- [Work instructions]
Return the run of lines below that opens with the line containing "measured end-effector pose" and closes with the line containing "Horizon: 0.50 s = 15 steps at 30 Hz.", keeping each one exact.

- [Recorded data]
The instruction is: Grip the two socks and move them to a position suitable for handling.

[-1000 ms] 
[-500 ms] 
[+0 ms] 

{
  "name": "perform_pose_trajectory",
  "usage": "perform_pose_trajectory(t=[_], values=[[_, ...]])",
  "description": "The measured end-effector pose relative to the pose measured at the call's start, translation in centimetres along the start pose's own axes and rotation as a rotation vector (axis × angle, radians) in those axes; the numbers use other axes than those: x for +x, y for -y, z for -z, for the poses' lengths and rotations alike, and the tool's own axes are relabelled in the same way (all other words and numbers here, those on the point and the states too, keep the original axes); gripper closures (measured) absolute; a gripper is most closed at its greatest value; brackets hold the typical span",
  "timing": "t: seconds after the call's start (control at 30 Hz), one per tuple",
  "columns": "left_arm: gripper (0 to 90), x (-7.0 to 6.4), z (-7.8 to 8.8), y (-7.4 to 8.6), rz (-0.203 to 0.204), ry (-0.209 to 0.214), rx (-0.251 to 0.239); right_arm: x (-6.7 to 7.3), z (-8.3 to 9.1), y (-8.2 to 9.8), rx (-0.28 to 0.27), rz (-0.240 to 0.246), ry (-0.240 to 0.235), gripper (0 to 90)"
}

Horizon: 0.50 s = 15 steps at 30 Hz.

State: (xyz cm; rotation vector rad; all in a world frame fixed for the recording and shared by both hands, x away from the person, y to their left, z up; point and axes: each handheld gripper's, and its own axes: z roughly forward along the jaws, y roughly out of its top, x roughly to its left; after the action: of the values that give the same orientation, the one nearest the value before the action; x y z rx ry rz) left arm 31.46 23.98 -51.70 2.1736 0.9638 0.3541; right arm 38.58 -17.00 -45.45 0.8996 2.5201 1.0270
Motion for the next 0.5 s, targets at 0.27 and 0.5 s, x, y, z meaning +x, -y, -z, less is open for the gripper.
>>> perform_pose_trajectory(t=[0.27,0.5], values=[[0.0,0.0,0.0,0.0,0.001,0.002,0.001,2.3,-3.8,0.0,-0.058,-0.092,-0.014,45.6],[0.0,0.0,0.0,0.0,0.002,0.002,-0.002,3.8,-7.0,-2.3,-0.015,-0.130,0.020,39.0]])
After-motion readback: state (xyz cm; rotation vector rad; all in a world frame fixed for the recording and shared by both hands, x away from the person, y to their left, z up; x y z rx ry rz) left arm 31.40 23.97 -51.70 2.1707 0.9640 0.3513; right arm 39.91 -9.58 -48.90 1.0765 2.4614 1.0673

- [Your solution]
  "description": "The measured end-effector pose relative to the pose measured at the call's start, translation in centimetres along the start pose's own axes and rotation as a rotation vector (axis × angle, radians) in those axes; the numbers use other axes than those: x for +x, y for -y, z for -z, for the poses' lengths and rotations alike, and the tool's own axes are relabelled in the same way (all other words and numbers here, those on the point and the states too, keep the original axes); gripper closures (measured) absolute; a gripper is most closed at its greatest value; brackets hold the typical span",
  "timing": "t: seconds after the call's start (control at 30 Hz), one per tuple",
  "columns": "left_arm: gripper (0 to 90), x (-7.0 to 6.4), z (-7.8 to 8.8), y (-7.4 to 8.6), rz (-0.203 to 0.204), ry (-0.209 to 0.214), rx (-0.251 to 0.239); right_arm: x (-6.7 to 7.3), z (-8.3 to 9.1), y (-8.2 to 9.8), rx (-0.28 to 0.27), rz (-0.240 to 0.246), ry (-0.240 to 0.235), gripper (0 to 90)"
}

Horizon: 0.50 s = 15 steps at 30 Hz.

No further output is needed for the exercise.